We will recognise the importance of creativity, culture and the arts to our collective identity and future places. Culture defines our diverse places and many of our buildings reflect our architectural, social and economic history that contributes to part of our sense of wellbeing, heritage and economy. Regeneration and development has used culture and creativity to inspire new futures, from Dundee Waterfront where the V&A has helped to transform the city centre, to Paisley where creativity has been used to stimulate a new future for the area. Despite this, culture has not featured prominently in our suite of national planning policies to date and there is significant scope to improve on this in NPF4.

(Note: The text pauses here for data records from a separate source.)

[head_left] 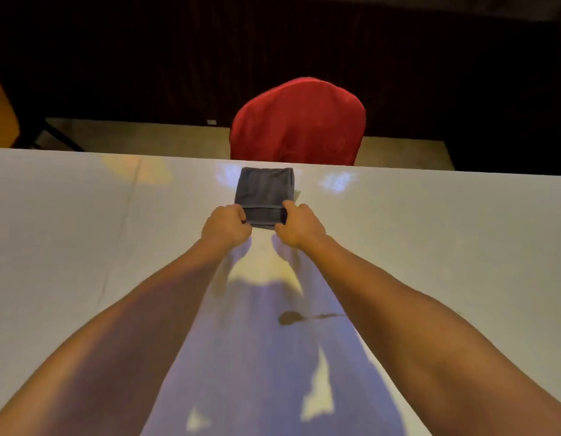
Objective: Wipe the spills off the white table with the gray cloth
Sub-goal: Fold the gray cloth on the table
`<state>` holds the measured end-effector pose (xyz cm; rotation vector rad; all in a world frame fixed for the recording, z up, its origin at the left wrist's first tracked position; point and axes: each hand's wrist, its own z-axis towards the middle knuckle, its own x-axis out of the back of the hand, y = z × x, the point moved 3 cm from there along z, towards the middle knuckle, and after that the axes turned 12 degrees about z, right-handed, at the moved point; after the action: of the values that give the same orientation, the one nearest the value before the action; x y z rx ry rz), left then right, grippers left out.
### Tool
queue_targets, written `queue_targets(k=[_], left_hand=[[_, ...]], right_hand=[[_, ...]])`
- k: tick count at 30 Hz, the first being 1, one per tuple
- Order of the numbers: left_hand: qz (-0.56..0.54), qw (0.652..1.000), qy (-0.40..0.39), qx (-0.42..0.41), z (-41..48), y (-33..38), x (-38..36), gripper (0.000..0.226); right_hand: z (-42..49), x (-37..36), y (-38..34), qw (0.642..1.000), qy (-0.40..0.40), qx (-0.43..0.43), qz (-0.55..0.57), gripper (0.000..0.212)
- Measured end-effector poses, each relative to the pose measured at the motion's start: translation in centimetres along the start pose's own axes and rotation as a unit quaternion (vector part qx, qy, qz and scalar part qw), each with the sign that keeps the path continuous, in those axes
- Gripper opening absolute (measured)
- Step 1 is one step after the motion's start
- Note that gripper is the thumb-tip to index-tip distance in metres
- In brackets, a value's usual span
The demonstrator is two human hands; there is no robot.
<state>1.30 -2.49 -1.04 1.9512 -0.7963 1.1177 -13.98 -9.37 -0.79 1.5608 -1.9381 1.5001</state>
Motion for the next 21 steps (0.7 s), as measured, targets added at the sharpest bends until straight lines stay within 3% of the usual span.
queue_targets(k=[4, 8, 11, 15, 18, 21], left_hand=[[-0.178, 0.979, 0.010, 0.093, 2.0, -1.2, -0.5, 0.039], [-0.326, 0.923, -0.038, 0.199, 3.6, -1.2, -0.9, 0.057], [-0.384, 0.890, -0.074, 0.232, 4.6, -0.8, -1.4, 0.047], [-0.459, 0.843, -0.065, 0.273, 5.2, -0.4, -2.3, 0.037], [-0.493, 0.819, -0.066, 0.286, 5.4, 0.1, -2.1, 0.038], [-0.536, 0.796, -0.066, 0.273, 5.1, 0.8, -1.0, 0.018]], right_hand=[[1.9, -0.3, 0.2, 0.986, 0.030, -0.059, 0.153, 0.062], [3.5, -0.2, 1.3, 0.910, 0.072, -0.199, 0.358, 0.050], [4.4, -0.9, 1.8, 0.863, 0.056, -0.235, 0.444, 0.026], [4.8, -1.7, 2.8, 0.805, 0.046, -0.260, 0.531, 0.022], [5.2, -1.7, 3.1, 0.787, 0.033, -0.271, 0.553, 0.021], [5.3, -0.9, 3.0, 0.783, 0.025, -0.270, 0.560, 0.014]])
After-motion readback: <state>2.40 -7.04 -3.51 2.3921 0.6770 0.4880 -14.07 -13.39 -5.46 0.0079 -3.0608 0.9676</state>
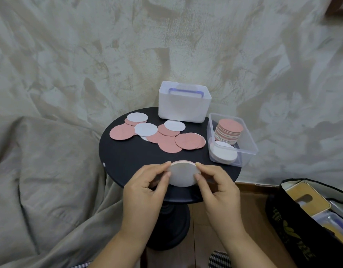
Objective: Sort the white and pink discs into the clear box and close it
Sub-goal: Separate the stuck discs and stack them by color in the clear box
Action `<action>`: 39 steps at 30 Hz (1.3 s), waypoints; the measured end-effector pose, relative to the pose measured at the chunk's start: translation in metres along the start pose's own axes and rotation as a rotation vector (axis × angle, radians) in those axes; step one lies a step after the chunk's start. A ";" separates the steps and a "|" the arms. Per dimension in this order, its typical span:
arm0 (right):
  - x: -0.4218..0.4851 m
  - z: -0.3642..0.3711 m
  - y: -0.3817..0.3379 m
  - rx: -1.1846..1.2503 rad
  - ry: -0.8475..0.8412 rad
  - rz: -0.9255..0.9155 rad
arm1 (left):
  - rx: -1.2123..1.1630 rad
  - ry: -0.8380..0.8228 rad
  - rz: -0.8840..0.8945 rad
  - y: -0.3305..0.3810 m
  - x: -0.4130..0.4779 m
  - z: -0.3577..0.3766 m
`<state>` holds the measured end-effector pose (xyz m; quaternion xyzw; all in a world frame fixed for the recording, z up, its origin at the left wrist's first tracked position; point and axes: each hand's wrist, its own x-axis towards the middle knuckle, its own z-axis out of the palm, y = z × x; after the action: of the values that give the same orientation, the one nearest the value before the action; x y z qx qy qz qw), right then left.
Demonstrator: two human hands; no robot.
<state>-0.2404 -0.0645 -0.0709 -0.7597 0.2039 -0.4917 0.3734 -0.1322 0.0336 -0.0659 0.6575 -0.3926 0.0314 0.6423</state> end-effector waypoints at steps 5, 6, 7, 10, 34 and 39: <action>0.036 -0.030 -0.005 0.168 -0.020 0.228 | -0.030 -0.088 -0.032 0.011 0.017 0.011; 0.050 -0.042 -0.007 0.194 -0.001 0.255 | -0.027 -0.117 -0.035 0.013 0.022 0.015; 0.064 -0.055 -0.009 0.210 0.022 0.276 | -0.016 -0.152 -0.033 0.014 0.027 0.021; 0.105 -0.094 -0.010 0.139 0.036 0.310 | 0.053 -0.289 0.007 0.014 0.044 0.042; 0.178 -0.103 0.028 -0.376 -0.737 0.465 | 0.003 -0.481 0.105 -0.015 0.079 0.106; 0.182 -0.090 0.032 -0.498 -0.792 0.435 | 0.009 -0.486 0.121 -0.016 0.078 0.106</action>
<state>-0.2406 -0.2407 0.0339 -0.8935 0.3111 -0.0139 0.3235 -0.1188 -0.0976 -0.0548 0.6240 -0.5742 -0.0874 0.5228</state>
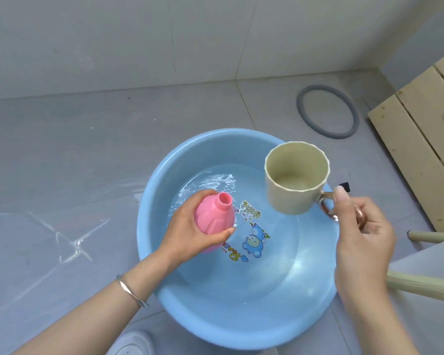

Scotland’s Culture [24] sets out a vision for strengthening and transforming culture, and using it to empower communities as well as individual lives. The strategy aims to ensure that culture is embedded into all policies, so that its transformative potential can be fully realised. It outlines the significance of the creative industries as our second fastest growing sector that accounts for 3.3% of employment in Scotland and is made up of numerous small businesses.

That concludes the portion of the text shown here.